Hut site, Kilkinnikin, Co. Cork
Co. Cork |
Settlement Sites
In a level pasture field in Kilkinnikin, with the Atlantic headland of Blackball Head visible in the middle distance, a low circular bank sits in the grass, overgrown with gorse and briars and largely unremarked upon.
It measures just five metres across, and its earthen bank, about 1.2 metres wide, rises a modest 0.6 metres on the exterior. What it once sheltered is unknown, but the form is consistent with early hut sites found across Ireland, simple circular enclosures that provided the footprint for a dwelling, a working space, or a small agricultural structure in the prehistoric or early medieval period.
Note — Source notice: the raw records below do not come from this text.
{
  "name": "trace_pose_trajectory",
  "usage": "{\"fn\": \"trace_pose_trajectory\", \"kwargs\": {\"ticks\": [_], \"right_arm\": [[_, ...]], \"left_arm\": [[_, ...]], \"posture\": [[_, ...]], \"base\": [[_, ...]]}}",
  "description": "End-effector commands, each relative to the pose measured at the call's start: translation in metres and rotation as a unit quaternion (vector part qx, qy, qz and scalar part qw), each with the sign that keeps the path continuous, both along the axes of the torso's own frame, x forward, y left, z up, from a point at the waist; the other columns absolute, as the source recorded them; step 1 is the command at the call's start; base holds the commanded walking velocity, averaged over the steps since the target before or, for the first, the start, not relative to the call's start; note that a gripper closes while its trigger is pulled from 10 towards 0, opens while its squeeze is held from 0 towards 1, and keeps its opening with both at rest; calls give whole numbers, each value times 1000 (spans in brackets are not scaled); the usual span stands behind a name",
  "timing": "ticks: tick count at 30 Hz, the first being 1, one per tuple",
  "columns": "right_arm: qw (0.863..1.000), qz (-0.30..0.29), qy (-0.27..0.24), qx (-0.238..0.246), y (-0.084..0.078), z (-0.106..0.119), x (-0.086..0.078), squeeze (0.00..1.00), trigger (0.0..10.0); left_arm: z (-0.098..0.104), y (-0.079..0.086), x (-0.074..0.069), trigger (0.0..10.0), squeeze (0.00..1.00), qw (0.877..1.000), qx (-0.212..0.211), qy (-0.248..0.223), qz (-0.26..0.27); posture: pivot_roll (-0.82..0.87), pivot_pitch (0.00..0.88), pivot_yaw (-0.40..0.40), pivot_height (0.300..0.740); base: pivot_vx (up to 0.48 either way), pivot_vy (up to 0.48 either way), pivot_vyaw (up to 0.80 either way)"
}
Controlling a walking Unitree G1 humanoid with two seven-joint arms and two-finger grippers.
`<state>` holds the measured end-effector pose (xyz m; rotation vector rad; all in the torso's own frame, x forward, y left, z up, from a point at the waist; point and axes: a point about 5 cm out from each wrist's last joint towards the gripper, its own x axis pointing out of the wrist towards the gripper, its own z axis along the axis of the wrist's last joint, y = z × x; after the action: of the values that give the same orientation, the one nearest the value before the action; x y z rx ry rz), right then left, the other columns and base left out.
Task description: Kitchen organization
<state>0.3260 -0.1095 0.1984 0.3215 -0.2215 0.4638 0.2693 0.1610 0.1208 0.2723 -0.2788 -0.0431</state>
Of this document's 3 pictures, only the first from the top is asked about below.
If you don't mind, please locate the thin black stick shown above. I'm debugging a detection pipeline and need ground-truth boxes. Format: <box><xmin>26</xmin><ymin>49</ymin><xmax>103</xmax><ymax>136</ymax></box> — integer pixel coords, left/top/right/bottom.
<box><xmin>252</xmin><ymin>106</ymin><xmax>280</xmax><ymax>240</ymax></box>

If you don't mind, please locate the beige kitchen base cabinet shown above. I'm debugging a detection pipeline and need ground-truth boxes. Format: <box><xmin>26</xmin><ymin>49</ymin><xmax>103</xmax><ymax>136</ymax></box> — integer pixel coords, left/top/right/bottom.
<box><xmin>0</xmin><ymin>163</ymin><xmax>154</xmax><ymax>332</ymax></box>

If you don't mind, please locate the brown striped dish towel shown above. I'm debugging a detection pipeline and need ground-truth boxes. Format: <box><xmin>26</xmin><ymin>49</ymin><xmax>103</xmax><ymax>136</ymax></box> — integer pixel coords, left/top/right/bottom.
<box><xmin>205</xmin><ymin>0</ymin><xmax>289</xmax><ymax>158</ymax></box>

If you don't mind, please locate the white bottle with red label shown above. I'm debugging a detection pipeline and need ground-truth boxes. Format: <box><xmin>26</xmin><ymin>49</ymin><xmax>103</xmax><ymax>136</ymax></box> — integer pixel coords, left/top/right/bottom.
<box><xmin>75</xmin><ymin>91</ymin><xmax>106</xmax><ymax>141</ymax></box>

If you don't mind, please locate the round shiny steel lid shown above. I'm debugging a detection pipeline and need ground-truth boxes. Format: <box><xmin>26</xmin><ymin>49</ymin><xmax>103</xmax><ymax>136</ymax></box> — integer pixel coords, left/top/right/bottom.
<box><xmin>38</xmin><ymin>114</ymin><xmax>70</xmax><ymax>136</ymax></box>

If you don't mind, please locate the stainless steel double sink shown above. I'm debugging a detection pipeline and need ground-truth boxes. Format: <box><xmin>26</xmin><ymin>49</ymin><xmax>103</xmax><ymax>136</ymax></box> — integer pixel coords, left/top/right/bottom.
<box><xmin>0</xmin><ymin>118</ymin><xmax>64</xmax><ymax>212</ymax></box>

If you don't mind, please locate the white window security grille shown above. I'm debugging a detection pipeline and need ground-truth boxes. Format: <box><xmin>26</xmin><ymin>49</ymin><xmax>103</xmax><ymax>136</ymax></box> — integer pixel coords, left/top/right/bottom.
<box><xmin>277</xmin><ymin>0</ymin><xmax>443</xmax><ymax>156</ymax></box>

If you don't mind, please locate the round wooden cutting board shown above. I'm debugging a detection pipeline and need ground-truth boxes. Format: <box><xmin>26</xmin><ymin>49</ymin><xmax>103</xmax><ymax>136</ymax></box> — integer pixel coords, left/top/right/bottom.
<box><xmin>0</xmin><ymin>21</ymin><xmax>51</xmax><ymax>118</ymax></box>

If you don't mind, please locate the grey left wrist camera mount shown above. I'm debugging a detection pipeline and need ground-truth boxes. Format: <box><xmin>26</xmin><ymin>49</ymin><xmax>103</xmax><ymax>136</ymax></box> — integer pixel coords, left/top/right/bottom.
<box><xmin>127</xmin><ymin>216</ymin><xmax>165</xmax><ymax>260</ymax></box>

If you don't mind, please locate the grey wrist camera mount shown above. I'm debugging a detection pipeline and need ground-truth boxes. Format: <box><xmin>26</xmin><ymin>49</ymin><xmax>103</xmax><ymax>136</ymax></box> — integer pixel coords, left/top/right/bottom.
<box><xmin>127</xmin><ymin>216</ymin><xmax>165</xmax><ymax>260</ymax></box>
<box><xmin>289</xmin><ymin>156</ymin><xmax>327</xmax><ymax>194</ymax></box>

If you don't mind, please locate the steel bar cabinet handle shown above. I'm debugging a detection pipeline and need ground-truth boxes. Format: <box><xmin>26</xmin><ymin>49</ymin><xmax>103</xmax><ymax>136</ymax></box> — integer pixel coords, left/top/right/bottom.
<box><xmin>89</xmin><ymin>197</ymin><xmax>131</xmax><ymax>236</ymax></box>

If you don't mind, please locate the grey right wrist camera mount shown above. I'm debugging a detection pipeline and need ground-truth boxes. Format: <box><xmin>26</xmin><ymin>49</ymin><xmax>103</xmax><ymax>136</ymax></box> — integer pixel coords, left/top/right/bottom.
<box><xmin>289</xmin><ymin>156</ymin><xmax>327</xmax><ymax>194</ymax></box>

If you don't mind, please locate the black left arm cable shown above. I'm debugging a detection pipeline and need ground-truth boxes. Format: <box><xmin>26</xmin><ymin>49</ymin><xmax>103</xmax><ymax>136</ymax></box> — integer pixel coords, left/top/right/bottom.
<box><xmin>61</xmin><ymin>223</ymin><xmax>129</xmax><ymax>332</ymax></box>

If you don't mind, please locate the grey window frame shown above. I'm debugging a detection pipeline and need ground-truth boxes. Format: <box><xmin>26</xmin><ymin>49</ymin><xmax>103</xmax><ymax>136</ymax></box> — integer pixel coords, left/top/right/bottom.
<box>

The site holds a few quiet puzzles. The interior ground level sits roughly 0.4 metres higher than the surrounding field, which might suggest accumulated debris from land clearance over generations, rather than any original feature of the structure. A gap on the south-western side may mark where an entrance once stood, though a more obvious break on the north-western arc has a less romantic explanation: it appears to have been caused by the installation of an electricity pole, which now sits in the bank itself. One metre to the south-west, a standing stone occupies the same field, its relationship to the hut site unconfirmed but its proximity difficult to dismiss as coincidence. The pairing of a circular enclosure with a standing stone is not unusual in the Cork landscape, and the two features together hint at a stretch of this ground that was, at some point, deliberately shaped and marked.